Automating Container Image Updates

While the core of a GitOps workflow is to synchronize your cluster's state with a Git repository, the GitOps toolkit (FluxCD) also provides a powerful automation feature to bridge the gap with your container registry. Flux can be configured to monitor a registry, detect when a new image version has been pushed, and automatically commit the updated image tag back to your Git repository. This closes the loop, creating a fully automated pipeline from image push to deployment.

This guide will walk you through the four-step process of configuring this automation. It involves creating three Flux resources and adding a special marker to your deployment manifest.

  1. ImageRepository: Tells Flux which container image to scan.
  2. ImagePolicy: Tells Flux how to select the latest version (e.g., using semantic versioning).
  3. ImageUpdateAutomation: Tells Flux how to commit the change back to Git.
  4. Marker: A comment in your deployment YAML that tells Flux where to write the new tag.

Step 1: Tell Flux Which Image to Scan (ImageRepository)

First, you need to create an ImageRepository resource. This tells Flux the location of the container image you want it to monitor for new tags.

# image-repository.yaml
apiVersion: image.toolkit.fluxcd.io/v1beta2
kind: ImageRepository
metadata:
  name: my-app-image-repo
  namespace: my-app-namespace
spec:
  # The full path to the container image you want to scan
  image: registry.netic.dk/dockerhub/nginxinc/nginx-unprivileged
  # How often Flux should scan the registry for new tags
  interval: 5m
  # If the repository is private, reference the secret containing your credentials
  # secretRef:
  #   name: my-registry-credentials

Step 2: Define the Update Strategy (ImagePolicy)

Next, create an ImagePolicy. This resource references the ImageRepository from Step 1 and defines the rules for selecting the "latest" version from the list of tags that Flux finds.

The most common and recommended policy is to use semantic versioning (semver). The example below tells Flux to select the newest tag that matches the 1.x semantic version range (e.g., it will select 1.21 or 1.22 but not 2.0).

# image-policy.yaml
apiVersion: image.toolkit.fluxcd.io/v1beta2
kind: ImagePolicy
metadata:
  name: my-app-image-policy
  namespace: my-app-namespace
spec:
  # Reference the ImageRepository from Step 1
  imageRepositoryRef:
    name: my-app-image-repo
  # Define the policy for selecting the latest version
  policy:
    semver:
      # Select the newest tag within the 1.x range
      range: 1.x

Step 3: Configure the Git Update (ImageUpdateAutomation)
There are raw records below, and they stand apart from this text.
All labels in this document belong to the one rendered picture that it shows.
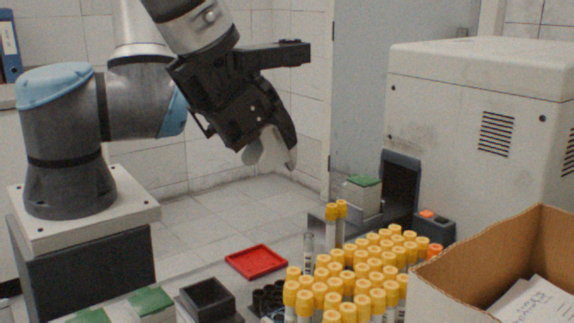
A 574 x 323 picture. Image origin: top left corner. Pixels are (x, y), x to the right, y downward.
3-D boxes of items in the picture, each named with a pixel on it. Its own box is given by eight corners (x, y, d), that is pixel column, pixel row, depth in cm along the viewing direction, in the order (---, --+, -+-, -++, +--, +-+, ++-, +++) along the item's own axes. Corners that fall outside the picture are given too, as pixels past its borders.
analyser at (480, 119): (465, 179, 102) (486, 34, 91) (607, 227, 81) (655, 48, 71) (364, 219, 84) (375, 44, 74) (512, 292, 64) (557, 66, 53)
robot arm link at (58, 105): (28, 137, 82) (14, 58, 77) (110, 131, 87) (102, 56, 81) (20, 164, 72) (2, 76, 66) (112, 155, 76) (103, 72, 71)
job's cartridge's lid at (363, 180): (360, 174, 77) (360, 171, 76) (382, 183, 73) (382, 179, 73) (342, 179, 74) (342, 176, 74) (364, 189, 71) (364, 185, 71)
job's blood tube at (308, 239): (307, 300, 62) (309, 231, 58) (314, 305, 61) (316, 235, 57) (300, 304, 61) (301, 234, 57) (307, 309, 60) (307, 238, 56)
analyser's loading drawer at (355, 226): (395, 202, 86) (397, 175, 84) (424, 214, 81) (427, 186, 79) (307, 235, 75) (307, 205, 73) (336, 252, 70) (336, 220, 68)
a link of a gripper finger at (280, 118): (272, 145, 62) (242, 91, 56) (282, 136, 62) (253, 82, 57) (295, 155, 58) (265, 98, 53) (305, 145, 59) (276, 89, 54)
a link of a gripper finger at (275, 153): (266, 192, 63) (234, 140, 58) (297, 163, 65) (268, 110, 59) (280, 200, 61) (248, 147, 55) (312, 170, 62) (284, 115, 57)
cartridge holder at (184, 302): (211, 291, 64) (209, 268, 63) (245, 328, 57) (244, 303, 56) (173, 306, 61) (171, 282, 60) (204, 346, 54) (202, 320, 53)
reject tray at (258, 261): (261, 247, 75) (261, 242, 75) (288, 265, 70) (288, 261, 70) (224, 261, 71) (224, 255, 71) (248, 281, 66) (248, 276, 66)
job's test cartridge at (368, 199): (358, 208, 79) (360, 173, 77) (379, 220, 75) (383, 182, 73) (340, 215, 77) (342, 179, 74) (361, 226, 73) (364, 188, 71)
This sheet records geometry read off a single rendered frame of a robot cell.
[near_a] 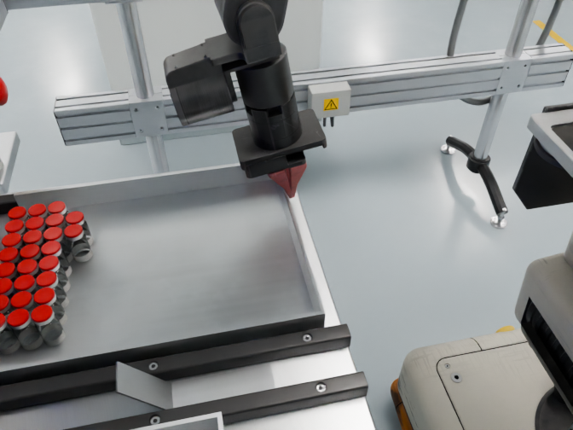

Now, create the ImageUpdateAutomation resource. This connects the dots, telling Flux to use the policy to find new images and then how to commit the changes back to your Git repository.

# image-update-automation.yaml
apiVersion: image.toolkit.fluxcd.io/v1beta1
kind: ImageUpdateAutomation
metadata:
  name: my-app-update-automation
  namespace: my-app-namespace
spec:
  # How often Flux should check for updates and commit them
  interval: 5m
  # Reference the GitRepository resource that Flux is already using to sync your cluster
  sourceRef:
    kind: GitRepository
    name: my-gitops-repo # This should match the name of your existing GitRepository source
  # Define the Git commit and push details
  git:
    checkout:
      ref:
        branch: main
    commit:
      author:
        email: fluxcdbot@users.noreply.github.com
        name: fluxcdbot
      messageTemplate: "Automated image update: {{range .Updated.Images}}{{.}}{{end}}"
    push:
      branch: main

Step 4: Mark Your Deployment Manifest

The final and most important step is to tell Flux exactly where to write the new image tag. You do this by adding a specially formatted comment to the image line in your Deployment, StatefulSet, or other workload manifest.

The format is # {"$imagepolicy": "<namespace>:<policy-name>"}.

# deployment.yaml
apiVersion: apps/v1
kind: Deployment
metadata:
  name: my-application
spec:
  # ...
  template:
    spec:
      containers:
      - name: my-app
        # The current image tag, followed by the magic comment
        image: registry.netic.dk/dockerhub/nginxinc/nginx-unprivileged:1.20 # {"$imagepolicy": "my-app-namespace:my-app-image-policy"}
        ports:
        - containerPort: 8080

When all four of these components are deployed, the following will happen:

  1. Flux will scan the nginx-unprivileged repository every 5 minutes.
  2. If it finds a new tag that matches the 1.x range (e.g., 1.21), the ImagePolicy will be updated to reflect this new version.
  3. The ImageUpdateAutomation will see the policy change, check out the main branch of your Git repository, find the file with the marker comment, and change 1.20 to 1.21.
  4. It will then commit and push this change back to your repository.
  5. Your existing GitOps workflow will detect the change in the Git repository and deploy the new version of the application to the cluster.